という言葉はよく聞くぞ(笑)。映画化不可能っぽい小説って、きっといっぱいあるんだな。けど、ほんとにほんとに不可能なのは、とにかく、奇書『ドグラ・マグラ』です。(断言)
本読んで、カネ払って映画館で観てさ、映像化できてねーな、としみじみ思いましたよ(涙)。
原作を読んでみればわかる、こりゃ無理だ。
なぜ無理なのかというと、言語というより、中枢神経に直接語りかける幻惑そのものだからです。読みながら、なんとか思考を経由しようとふんばるんですけど、おもしろすぎて複雑すぎて恐ろしすぎる、ぐるぐると果てしない倒錯の迷宮小説なんだわ。
世界観は直接タイトル『ドグラ・マグラ』に反映されている。どうどうめぐりのめくらまし。メビウスの輪のように、終わりのない夢と狂気と倒錯した快楽の物語。
映画『ドグラ・マグラ』は怪奇探偵小説『ドグラ・マグラ』を映像化した"意欲作"。意欲は感じるが、映画を観ても話はぜんぜんわからない(笑)。不思議なままで終わります(笑)。
人を殺して記憶喪失になった青年、ふたりの精神科医の謎の接点、衝撃的な論文・・・現実に起きたのか、頭の中のできごとなのか、果たして終わりはあるのか・・・ほらね、さるおもまるで表現できない。
スタメンのみんな!たった今、「どんな話かわかんねーよ」って思いましたね!
この本は本当は人に勧めたいんだけど、とにかくあなたの脳にぐいぐい入り込んで入りきらなくて溢れて困るのは間違いない。
デヴィッド・リンチ(David Lynch)のTVドラマ『TWIN PEAKS/ツインピークス』とフランソワ・オゾン(Francois Ozon)の『SWIMMING POOL/スイミング・プール』を足して、スケールを20倍にした感じ(笑)。
スタメンのよい子のみんな!たった今、「わかんねーつってんだろーが」ってまた思いましたね!
夢野久作原作の映画は他にもある(『夢野久作の少女地獄』『瓶詰め地獄』『ユメノ銀河』)が、まぁミステリーということで片づくものばかり。究極の不思議ワールドを体験するなら『ドグラ・マグラ』だぜ!(本のがいいけどね。)
小説『ドグラ・マグラ』についてもう少し書いてみたのでこちらをご覧ください。
心ゆくまでさるお、もんち!
映画のほうは相当なキワモノ好きじゃないと薦められませんが、小説の方はすっごくおもしろかったぞ。エロ・グロ・ナンセンスとか言われたりしてますが、そーゆーんじゃないし、ちょっと長いけど語り口が軽いから読みやすいし。
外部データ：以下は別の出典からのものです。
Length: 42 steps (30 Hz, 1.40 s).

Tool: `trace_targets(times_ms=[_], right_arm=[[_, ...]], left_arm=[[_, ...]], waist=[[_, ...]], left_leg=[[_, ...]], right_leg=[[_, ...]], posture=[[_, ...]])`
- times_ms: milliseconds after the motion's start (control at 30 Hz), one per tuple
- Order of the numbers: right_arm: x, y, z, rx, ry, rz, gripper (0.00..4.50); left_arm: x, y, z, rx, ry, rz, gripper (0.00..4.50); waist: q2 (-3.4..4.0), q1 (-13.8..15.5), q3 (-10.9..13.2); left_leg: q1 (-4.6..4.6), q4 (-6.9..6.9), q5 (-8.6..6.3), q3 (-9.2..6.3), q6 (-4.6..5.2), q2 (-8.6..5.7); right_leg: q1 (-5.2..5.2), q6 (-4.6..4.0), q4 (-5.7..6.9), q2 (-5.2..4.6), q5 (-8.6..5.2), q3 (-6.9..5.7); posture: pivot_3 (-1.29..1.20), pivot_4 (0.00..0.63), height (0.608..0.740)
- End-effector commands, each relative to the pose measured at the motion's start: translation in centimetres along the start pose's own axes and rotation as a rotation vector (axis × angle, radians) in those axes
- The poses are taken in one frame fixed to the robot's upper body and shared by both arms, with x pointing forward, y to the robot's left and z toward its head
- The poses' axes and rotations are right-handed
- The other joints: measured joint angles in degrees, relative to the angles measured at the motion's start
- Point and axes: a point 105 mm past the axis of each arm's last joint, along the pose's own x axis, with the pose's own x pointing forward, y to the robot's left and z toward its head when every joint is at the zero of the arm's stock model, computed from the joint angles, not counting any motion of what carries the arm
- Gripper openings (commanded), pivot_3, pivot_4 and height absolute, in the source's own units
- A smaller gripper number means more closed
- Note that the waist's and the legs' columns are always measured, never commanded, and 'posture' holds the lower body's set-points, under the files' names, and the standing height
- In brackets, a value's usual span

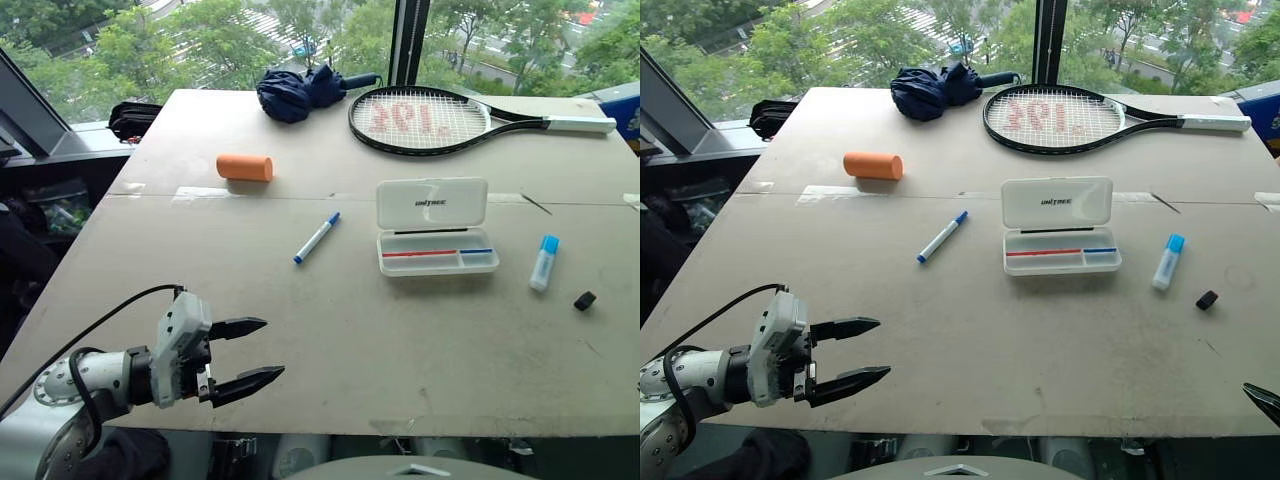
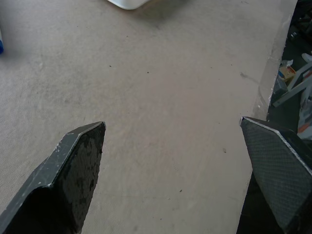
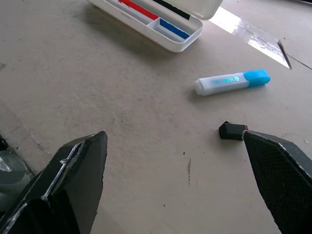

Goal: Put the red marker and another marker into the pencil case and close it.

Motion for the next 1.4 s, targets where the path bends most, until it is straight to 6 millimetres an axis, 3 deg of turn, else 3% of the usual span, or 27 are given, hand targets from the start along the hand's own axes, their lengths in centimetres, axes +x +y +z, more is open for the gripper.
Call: trace_targets(times_ms=[33, 133, 200, 333, 467, 567, 667, 800, 1033, 1167, 1233, 1367, 1400], right_arm=[[0.7, -0.1, 0.8, -0.024, -0.035, -0.009, 4.5], [2.9, 0.3, 2.4, -0.032, -0.103, 0.029, 4.5], [3.3, 0.7, 2.8, -0.039, -0.12, 0.048, 4.5], [4.9, 2.2, 5.1, -0.077, -0.207, 0.102, 4.5], [6.8, 3.0, 5.8, -0.111, -0.237, 0.139, 4.5], [8.7, 2.3, 6.2, -0.119, -0.232, 0.112, 4.5], [11.5, 1.7, 6.7, -0.112, -0.187, 0.125, 4.5], [15.3, 2.7, 7.3, -0.204, -0.118, 0.279, 4.5], [21.9, 0.3, 7.5, -0.26, 0.085, 0.401, 4.5], [23.6, -0.6, 6.8, -0.289, 0.177, 0.49, 4.5], [24.0, -0.9, 6.6, -0.3, 0.212, 0.522, 3.94], [24.5, -1.3, 7.2, -0.33, 0.213, 0.562, 2.3], [24.4, -1.3, 7.5, -0.335, 0.2, 0.567, 2.3]], left_arm=[[0.5, -0.3, 1.3, 0.053, -0.026, -0.024, 4.48], [2.2, -0.3, 3.0, 0.133, -0.057, -0.035, 4.48], [3.1, 0.0, 3.7, 0.19, -0.054, -0.023, 4.48], [7.0, 1.5, 6.0, 0.202, -0.019, -0.068, 4.48], [11.7, 2.2, 8.7, 0.249, -0.02, -0.149, 4.48], [12.8, 1.4, 9.9, 0.274, -0.046, -0.221, 4.48], [11.7, 0.8, 10.3, 0.309, -0.069, -0.259, 4.48], [9.3, -0.8, 10.7, 0.295, -0.189, -0.278, 4.48], [3.9, -4.7, 8.5, 0.255, -0.129, -0.33, 4.48], [2.9, -4.9, 8.3, 0.227, -0.138, -0.272, 4.48], [2.8, -5.0, 8.1, 0.217, -0.141, -0.251, 4.5], [2.6, -5.3, 7.6, 0.193, -0.148, -0.207, 4.5], [2.5, -5.4, 7.5, 0.19, -0.149, -0.2, 4.5]], waist=[[0.0, 0.01, 0.0], [0.0, 0.03, -0.01], [0.09, 0.23, -0.03], [0.07, 0.44, 0.0], [-0.02, 0.21, -0.02], [-0.13, -0.64, 0.03], [-0.09, -2.25, 0.07], [0.03, -1.65, 0.13], [-0.03, -1.43, 0.4], [0.02, -0.36, 0.44], [0.03, 0.05, 0.45], [0.05, -0.23, 0.46], [0.05, -0.25, 0.46]], left_leg=[[0.0, 0.0, 0.0, 0.0, 0.0, 0.0], [0.0, 0.07, 0.0, -0.01, 0.0, 0.01], [-0.01, 0.07, 0.0, 0.02, 0.0, -0.01], [-0.12, 0.08, 0.0, -0.11, 0.01, -0.1], [-0.1, 0.15, 0.01, -0.13, 0.01, -0.43], [-0.12, 0.15, 0.01, -0.18, 0.02, -0.46], [-0.05, 0.07, -0.01, -0.12, 0.04, -0.4], [-0.1, 0.05, -0.01, -0.33, 0.04, -0.22], [-0.11, 0.13, 0.0, -0.17, 0.04, -0.05], [-0.14, 0.14, 0.0, -0.23, 0.03, -0.12], [-0.17, 0.14, 0.0, -0.24, 0.03, -0.13], [-0.18, 0.13, 0.0, -0.18, 0.03, -0.15], [-0.17, 0.12, 0.0, -0.18, 0.03, -0.15]], right_leg=[[0.0, 0.0, 0.0, -0.01, 0.0, 0.01], [0.0, -0.01, 0.01, 0.0, 0.01, 0.0], [0.01, -0.01, 0.03, -0.01, 0.02, 0.04], [-0.01, 0.02, 0.01, 0.11, 0.02, -0.02], [0.11, 0.27, 0.06, 0.13, 0.16, -0.07], [0.04, 0.28, 0.08, 0.12, 0.16, -0.01], [-0.06, 0.29, 0.18, 0.14, 0.16, 0.09], [-0.11, 0.26, 0.26, 0.27, 0.14, -0.1], [-0.1, 0.25, 0.2, 0.17, 0.15, -0.02], [-0.09, 0.24, 0.17, 0.05, 0.15, -0.12], [-0.09, 0.24, 0.14, 0.03, 0.15, -0.16], [-0.11, 0.24, 0.13, 0.0, 0.16, -0.12], [-0.11, 0.23, 0.14, 0.0, 0.16, -0.12]], posture=[[0.0, 0.15, 0.732], [0.0, 0.15, 0.732], [0.0, 0.15, 0.732], [0.0, 0.15, 0.732], [0.0, 0.15, 0.732], [0.0, 0.15, 0.732], [0.0, 0.15, 0.732], [0.0, 0.15, 0.732], [0.0, 0.15, 0.732], [0.0, 0.15, 0.732], [0.0, 0.15, 0.732], [0.0, 0.15, 0.732], [0.0, 0.15, 0.732]])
"今どき"の本と比べれば多少は粘着質だけど、気になるほどじゃねーずら。お読みになったら感想聞かせてくれー。
本のほう読んだのかー(嬉)。さすがっす。
ほんと不思議な物語だよね。混乱して、読み終わったとたんに「読み返さないとまずいかな」なんて思う(笑)。
> こわいもの見たさで見てみたいです。
映画のほうは、"こわいもの見たさ"であればおもしろいかも。映像的にはとっても頭に残る、印象的な作品です。でっかい大仏の頭とか、こわいし(笑)。あの不思議ワールドが描き切れないのは、これはもうあたりまえというか、しょーがないもんなー。
小説のほうが断然素晴らしいけど、映画も変わってて、一見の価値はあるかなーと思います。お勧めはできないけど(笑)、期待しないでみればまぁまぁじゃないかなー。
夢野久作はおもしろいですよね。グロテスクで論理的で、グラグラします。
松本俊夫監督とお話ししたのー?握手もしたのー?それはすごいなぁ。松本俊夫作品も理論的というか実験的というか、おもしろいのが多いですね。